Other examples include Sensor City at Liverpool John Moores University, which brings industry experts and researchers together alongside students, and the planned Screen School at Manchester Metropolitan University which will help meet local demand in the creative industries. An approach that treats technical education as something which sits entirely at school and college level – as an alternative to the pursuit of higher education – is not only self-defeating but runs counter to these efforts on the ground, which are closely aligned to the needs of regional economies.
Graduate skills for the future
To support a prestigious, world-class system of technical education – which the government says it wants to deliver – it is essential that this includes degree and postgraduate study and builds on the excellent existing provision, including in universities – not simply “alongside” them, as the White Paper suggests.

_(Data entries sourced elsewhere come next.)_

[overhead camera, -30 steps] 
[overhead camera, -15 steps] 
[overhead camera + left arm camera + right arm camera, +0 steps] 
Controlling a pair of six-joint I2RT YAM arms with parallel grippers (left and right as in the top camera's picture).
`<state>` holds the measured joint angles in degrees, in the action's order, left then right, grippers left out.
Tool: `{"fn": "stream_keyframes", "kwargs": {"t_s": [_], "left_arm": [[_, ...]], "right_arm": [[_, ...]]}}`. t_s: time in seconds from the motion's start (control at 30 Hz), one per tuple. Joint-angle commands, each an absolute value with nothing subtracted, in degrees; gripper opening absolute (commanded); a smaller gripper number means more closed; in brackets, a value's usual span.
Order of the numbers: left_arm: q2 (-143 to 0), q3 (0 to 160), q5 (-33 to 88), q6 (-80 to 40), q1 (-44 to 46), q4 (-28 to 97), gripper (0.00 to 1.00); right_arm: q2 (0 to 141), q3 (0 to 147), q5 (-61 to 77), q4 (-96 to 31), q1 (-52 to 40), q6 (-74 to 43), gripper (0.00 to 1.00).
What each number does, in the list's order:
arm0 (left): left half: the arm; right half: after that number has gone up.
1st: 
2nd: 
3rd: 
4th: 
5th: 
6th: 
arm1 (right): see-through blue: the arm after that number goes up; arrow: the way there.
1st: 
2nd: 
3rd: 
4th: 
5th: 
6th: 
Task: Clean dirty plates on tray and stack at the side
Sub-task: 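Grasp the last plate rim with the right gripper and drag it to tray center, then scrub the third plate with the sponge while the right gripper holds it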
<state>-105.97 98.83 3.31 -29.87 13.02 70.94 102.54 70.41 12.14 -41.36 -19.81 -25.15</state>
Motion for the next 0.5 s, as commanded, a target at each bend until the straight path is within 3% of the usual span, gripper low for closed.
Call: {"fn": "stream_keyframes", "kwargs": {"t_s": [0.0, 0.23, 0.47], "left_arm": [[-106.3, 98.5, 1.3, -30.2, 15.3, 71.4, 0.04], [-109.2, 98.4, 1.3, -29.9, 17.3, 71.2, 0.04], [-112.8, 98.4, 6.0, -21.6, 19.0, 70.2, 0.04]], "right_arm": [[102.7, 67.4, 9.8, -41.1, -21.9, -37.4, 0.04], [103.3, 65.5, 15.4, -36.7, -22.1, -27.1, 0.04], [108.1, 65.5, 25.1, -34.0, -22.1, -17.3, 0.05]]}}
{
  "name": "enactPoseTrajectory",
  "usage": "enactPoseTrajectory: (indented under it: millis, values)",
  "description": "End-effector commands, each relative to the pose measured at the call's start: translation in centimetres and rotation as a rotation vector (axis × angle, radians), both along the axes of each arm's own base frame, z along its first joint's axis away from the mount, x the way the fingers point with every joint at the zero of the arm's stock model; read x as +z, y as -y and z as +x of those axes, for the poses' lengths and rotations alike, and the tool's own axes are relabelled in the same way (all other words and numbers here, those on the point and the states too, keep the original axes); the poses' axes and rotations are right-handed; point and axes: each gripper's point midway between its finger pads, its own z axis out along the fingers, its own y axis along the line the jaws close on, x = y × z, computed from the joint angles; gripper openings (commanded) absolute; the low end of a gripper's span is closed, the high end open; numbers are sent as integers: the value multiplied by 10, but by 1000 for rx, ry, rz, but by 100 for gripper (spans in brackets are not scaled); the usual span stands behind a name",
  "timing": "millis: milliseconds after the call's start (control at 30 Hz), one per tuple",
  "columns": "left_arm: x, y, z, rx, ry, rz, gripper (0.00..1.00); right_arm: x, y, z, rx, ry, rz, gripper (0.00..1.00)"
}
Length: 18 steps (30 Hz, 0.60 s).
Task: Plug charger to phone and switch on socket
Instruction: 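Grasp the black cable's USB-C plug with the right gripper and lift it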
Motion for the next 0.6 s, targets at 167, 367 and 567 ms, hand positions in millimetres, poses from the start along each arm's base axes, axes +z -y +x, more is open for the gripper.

In the context of the TEF, universities are working hard to better understand, recognise and share best practice on what makes for truly excellent teaching in the context of high-level professional and technical education. For our part, we have recently published a collection of essays from leading thinkers on this subject, and have begun a new Teaching Excellence Alliance programme. As the government moves to the delivery stage of its Industrial Strategy, we hope that it will refine its thinking and take this on board.
In referencing ‘place’, the Industrial Strategy goes far beyond the important matter of raising skill levels. If we want to retain jobs and pave the way towards higher productivity and wages, the UK needs to invest heavily in its regions. The measures set out in the White Paper – a new Strength in Places Fund for example – constitute a far-reaching strategy. It can’t afford not to exploit the established influence of universities as regional anchors.